### [Exercise goal]
Return every line below exactly, without dropping any.

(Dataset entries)

____

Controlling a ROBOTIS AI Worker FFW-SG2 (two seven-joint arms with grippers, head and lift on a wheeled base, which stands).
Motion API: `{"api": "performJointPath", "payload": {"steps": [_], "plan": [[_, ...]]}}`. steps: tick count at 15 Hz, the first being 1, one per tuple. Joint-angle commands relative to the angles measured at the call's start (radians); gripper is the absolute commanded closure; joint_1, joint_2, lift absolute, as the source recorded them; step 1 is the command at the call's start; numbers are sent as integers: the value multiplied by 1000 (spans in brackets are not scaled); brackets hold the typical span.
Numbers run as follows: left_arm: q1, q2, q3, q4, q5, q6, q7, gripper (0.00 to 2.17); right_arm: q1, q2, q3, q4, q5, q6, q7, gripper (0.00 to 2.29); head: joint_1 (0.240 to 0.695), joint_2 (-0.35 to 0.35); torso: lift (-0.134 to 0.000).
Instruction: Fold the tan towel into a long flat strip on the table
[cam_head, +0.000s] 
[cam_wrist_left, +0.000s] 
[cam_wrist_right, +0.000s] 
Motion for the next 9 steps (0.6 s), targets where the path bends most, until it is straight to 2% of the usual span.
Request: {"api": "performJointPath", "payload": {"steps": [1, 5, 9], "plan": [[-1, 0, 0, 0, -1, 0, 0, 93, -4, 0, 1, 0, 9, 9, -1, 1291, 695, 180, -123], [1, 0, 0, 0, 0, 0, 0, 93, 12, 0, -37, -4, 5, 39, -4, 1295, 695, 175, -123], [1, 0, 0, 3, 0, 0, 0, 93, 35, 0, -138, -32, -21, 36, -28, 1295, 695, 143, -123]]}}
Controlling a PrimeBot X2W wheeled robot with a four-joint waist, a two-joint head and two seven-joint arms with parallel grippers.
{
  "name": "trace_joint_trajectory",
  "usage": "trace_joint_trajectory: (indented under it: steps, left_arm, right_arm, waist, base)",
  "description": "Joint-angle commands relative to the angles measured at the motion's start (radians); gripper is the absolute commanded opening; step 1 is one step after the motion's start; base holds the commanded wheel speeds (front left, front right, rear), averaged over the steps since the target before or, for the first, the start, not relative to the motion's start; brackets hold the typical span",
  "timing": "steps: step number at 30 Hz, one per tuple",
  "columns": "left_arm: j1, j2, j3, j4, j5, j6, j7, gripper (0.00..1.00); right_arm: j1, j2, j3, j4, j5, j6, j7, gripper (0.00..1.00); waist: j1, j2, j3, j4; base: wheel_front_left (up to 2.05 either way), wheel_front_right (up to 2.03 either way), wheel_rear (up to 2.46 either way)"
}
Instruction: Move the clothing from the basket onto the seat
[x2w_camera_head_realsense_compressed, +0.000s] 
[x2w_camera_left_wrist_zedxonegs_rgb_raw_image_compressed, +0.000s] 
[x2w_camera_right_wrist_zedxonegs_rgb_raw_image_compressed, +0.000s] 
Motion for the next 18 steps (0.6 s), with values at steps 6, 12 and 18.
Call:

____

### [Written solution]
Controlling a ROBOTIS AI Worker FFW-SG2 (two seven-joint arms with grippers, head and lift on a wheeled base, which stands).
Motion API: `{"api": "performJointPath", "payload": {"steps": [_], "plan": [[_, ...]]}}`. steps: tick count at 15 Hz, the first being 1, one per tuple. Joint-angle commands relative to the angles measured at the call's start (radians); gripper is the absolute commanded closure; joint_1, joint_2, lift absolute, as the source recorded them; step 1 is the command at the call's start; numbers are sent as integers: the value multiplied by 1000 (spans in brackets are not scaled); brackets hold the typical span.
Numbers run as follows: left_arm: q1, q2, q3, q4, q5, q6, q7, gripper (0.00 to 2.17); right_arm: q1, q2, q3, q4, q5, q6, q7, gripper (0.00 to 2.29); head: joint_1 (0.240 to 0.695), joint_2 (-0.35 to 0.35); torso: lift (-0.134 to 0.000).
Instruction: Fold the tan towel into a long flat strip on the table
[cam_head, +0.000s] 
[cam_wrist_left, +0.000s] 
[cam_wrist_right, +0.000s] 
Motion for the next 9 steps (0.6 s), targets where the path bends most, until it is straight to 2% of the usual span.
Request: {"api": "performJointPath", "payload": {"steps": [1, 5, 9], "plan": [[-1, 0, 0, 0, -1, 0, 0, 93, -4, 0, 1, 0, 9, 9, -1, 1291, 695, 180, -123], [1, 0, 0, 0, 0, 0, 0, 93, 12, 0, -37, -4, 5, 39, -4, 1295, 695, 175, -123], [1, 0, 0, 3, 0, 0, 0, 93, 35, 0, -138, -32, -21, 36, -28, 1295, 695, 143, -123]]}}
Controlling a PrimeBot X2W wheeled robot with a four-joint waist, a two-joint head and two seven-joint arms with parallel grippers.
{
  "name": "trace_joint_trajectory",
  "usage": "trace_joint_trajectory: (indented under it: steps, left_arm, right_arm, waist, base)",
  "description": "Joint-angle commands relative to the angles measured at the motion's start (radians); gripper is the absolute commanded opening; step 1 is one step after the motion's start; base holds the commanded wheel speeds (front left, front right, rear), averaged over the steps since the target before or, for the first, the start, not relative to the motion's start; brackets hold the typical span",
  "timing": "steps: step number at 30 Hz, one per tuple",
  "columns": "left_arm: j1, j2, j3, j4, j5, j6, j7, gripper (0.00..1.00); right_arm: j1, j2, j3, j4, j5, j6, j7, gripper (0.00..1.00); waist: j1, j2, j3, j4; base: wheel_front_left (up to 2.05 either way), wheel_front_right (up to 2.03 either way), wheel_rear (up to 2.46 either way)"
}
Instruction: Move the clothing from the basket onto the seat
[x2w_camera_head_realsense_compressed, +0.000s] 
[x2w_camera_left_wrist_zedxonegs_rgb_raw_image_compressed, +0.000s] 
[x2w_camera_right_wrist_zedxonegs_rgb_raw_image_compressed, +0.000s] 
Motion for the next 18 steps (0.6 s), with values at steps 6, 12 and 18.
Call:

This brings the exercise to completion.